*What is expected*
Produce word for word the lines of the data below running from the one that has "bottle, it would be much appreciated." to the one that has "shirt, it would be much appreciated.", inclusive, and no others.

[Data entries]
================
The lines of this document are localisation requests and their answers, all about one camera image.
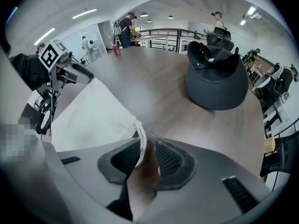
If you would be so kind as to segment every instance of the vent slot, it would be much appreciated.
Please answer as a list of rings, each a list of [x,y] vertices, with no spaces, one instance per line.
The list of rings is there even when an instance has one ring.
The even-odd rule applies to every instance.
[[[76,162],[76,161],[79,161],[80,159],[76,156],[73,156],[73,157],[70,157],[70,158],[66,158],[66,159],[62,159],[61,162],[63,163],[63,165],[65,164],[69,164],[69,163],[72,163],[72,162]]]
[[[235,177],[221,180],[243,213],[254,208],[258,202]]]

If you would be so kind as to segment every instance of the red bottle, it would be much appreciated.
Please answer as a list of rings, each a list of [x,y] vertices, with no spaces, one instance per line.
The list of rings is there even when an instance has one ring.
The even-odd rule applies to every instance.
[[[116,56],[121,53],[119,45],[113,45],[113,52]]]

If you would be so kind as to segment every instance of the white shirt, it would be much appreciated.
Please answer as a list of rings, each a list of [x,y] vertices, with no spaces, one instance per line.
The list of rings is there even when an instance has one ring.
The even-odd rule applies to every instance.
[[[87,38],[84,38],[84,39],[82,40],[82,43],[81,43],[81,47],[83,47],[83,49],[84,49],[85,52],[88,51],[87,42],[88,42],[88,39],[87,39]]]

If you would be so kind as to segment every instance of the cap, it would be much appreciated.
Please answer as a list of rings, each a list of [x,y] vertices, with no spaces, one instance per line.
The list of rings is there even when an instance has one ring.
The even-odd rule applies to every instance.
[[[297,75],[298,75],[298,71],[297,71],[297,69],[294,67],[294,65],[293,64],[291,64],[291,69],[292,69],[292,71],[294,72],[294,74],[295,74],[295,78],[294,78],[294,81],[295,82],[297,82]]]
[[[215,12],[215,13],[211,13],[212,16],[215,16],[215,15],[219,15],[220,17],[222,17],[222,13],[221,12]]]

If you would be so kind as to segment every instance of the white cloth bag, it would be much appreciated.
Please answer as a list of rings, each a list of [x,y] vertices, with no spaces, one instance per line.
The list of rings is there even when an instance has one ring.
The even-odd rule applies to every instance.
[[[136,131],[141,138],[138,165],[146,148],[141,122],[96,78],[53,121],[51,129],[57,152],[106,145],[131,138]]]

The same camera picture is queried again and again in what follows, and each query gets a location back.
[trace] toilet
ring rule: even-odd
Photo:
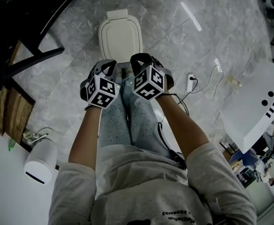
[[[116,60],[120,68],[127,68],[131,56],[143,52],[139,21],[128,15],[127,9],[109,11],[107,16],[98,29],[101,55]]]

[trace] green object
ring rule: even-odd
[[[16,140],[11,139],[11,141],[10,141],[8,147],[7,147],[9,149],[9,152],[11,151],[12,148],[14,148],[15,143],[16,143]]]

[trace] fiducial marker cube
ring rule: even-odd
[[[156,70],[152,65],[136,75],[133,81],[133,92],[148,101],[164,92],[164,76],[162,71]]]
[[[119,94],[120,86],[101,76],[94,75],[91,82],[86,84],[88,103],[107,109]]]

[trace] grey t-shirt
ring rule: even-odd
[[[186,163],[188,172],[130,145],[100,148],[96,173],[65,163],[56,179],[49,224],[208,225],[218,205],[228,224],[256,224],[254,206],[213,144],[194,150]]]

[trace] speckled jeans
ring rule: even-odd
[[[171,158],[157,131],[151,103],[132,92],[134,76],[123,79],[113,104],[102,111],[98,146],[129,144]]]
================
*Exercise solution*
If you would be so kind as to segment every instance of the red bottle, it would be much appreciated.
Please answer as a list of rings, each a list of [x,y] vertices, with no spaces, one instance per line.
The list of rings is there even when an instance has one ring.
The even-odd rule applies to every instance.
[[[116,56],[121,53],[119,45],[113,45],[113,52]]]

If you would be so kind as to segment every instance of the white shirt, it would be much appreciated.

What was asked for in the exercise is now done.